Design Thinking casts HR in a new role. It transforms HR from a “process developer” into an “experience architect, reimagining every aspect of the HR organization”. – Josh Bersin

So there’s clearly a trend here, and we wanted to share our thoughts and experience on the subject. Maybe this is the “next big thing” to build stellar hiring processes and world-class employee and candidate experiences.

 

What is it?

On its own, Design Thinking is an iterative process which aims to understand the user, challenge assumptions, and redefine problems in an attempt to identify alternative strategies and solutions that might not be instantly apparent with our initial level of understanding. At the same time, Design Thinking provides a solution-based approach to solving problems. It is a way of thinking and working as well as a collection of hands-on methods.

Design Thinking is a five-step process which gets “return” inputs after it has been implemented to make sure it gets the best output.

 

Empathize: Understand the human needs involved

Note –  Today’s labour market is completely candidate-driven. Meaning, it is all about the candidates, their needs wants and expectations. It is not only about the companies and their hiring needs any more, but recruiters also need to fully understand who are they looking for, who’s the right candidate, or in other words, the candidate “persona” they are looking for.

 

Define: Re-frame and define the problem

Note – The problem we face with other talent acquisition teams is that they don’t experiment, they hope and pray that a career site or posting a job gets them quality applicants, but nowadays that doesn’t work!

 

Ideate: Create as many ideas as you can

Note – there isn’t one universal solution for the current talent acquisition challenges. Each industry is going through enormous changes, new generations want new things, and the world is moving at a break-neck speed. So teams need to gather and brainstorm as many ideas as possible on how to improve the identified problems.

 

Prototype: Develop the key solution to your problem

Note – A great advice would be to use different methodologies and measure their impact. For example, different career site contents, shorter or longer job descriptions, videos, employee testimonials, different social media, employee’s stories, team blogs about projects you are working on…

 

Test: Test as often as you can
Design Thinking
The 5 steps of Design Thinking

 

 

Benefits of implementing Design Thinking in Talent Acquisition

 

  • It brings “human” back to TA since it works with people at the centre of every solution
  • Helps people collaborate better within the business
  • Identifies new ways to define real problems
  • Develop new and innovative solutions
  • Prepare and validate the future

Design Thinking is often referred to as ‘outside the box thinking’, as users are attempting to develop new ways of thinking that do not abide by the dominant or more common problem-solving methods. At the heart of Design Thinking is the intention to improve products (usually!) by analyzing how users interact with them and investigating the conditions in which they operate.
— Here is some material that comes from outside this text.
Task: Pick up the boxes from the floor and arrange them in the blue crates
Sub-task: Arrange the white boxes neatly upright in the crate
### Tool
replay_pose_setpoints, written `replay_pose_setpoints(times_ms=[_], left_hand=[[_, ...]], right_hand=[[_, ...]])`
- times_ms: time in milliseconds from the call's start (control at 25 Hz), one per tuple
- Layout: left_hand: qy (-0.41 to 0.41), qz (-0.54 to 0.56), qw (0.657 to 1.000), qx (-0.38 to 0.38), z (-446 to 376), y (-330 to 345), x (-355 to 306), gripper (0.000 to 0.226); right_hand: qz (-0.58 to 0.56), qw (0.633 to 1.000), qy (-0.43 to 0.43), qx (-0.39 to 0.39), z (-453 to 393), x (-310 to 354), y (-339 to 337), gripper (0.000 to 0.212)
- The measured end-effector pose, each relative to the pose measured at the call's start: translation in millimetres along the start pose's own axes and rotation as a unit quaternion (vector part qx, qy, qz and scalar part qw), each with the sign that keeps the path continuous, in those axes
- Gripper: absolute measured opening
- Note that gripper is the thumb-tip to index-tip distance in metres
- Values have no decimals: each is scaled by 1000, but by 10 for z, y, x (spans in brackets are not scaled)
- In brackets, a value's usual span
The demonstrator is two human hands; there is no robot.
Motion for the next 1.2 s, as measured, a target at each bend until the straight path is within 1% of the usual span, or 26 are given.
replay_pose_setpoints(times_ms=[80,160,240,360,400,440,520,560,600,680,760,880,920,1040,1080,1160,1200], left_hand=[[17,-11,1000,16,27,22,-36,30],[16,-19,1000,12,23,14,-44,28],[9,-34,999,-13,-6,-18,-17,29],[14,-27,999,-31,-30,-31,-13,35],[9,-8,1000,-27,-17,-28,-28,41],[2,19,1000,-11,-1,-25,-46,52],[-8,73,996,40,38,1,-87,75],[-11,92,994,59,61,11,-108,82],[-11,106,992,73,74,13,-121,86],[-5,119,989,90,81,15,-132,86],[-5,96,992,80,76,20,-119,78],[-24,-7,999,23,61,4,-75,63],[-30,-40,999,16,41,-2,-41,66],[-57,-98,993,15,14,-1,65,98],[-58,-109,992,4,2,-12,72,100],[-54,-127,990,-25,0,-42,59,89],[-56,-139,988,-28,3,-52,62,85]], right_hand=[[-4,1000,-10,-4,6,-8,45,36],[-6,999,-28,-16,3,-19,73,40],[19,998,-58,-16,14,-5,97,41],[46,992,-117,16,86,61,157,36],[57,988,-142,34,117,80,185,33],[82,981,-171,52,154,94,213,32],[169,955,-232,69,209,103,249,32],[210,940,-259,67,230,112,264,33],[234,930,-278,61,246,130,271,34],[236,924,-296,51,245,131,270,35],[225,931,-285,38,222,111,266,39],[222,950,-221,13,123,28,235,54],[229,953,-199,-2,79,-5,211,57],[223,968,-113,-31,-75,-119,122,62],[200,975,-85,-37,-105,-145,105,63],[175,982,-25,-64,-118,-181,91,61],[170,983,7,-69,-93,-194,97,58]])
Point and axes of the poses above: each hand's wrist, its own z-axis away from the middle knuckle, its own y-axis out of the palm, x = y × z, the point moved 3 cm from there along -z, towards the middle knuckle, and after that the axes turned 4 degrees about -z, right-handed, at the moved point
When we started introducing Design Thinking in our sourcing teams, we realized it gave them the creativity and problem-solving skills they needed, but felt short on other aspects such as time-management and result orientation.

 

Highlights of the study

Context: The changing work environment, including growing numbers of new and available jobs and greater talent competition for the best fit and most desired skills, has exacerbated current gaps in talent acquisition strategies.

Most recruiting processes and techniques are unnecessarily complex and are built for recruiters and compliance — better technology, better analytics, better reporting, better frameworks. It inspired many companies not only to rethink their talent management strategy but also the strategies they use in problem-solving.

These problem-solving approaches now include Design Thinking for a growing number of organizations — defined as an iterative methodology that seeks understanding through empathy and creates solutions by prototyping, refining, and re-designing.

Application Thinking takes an external approach to solution-finding, starting with customer insight. By using Design Thinking for talent development problems, all stakeholders’ mental, physical, and cognitive needs are carefully considered in this process.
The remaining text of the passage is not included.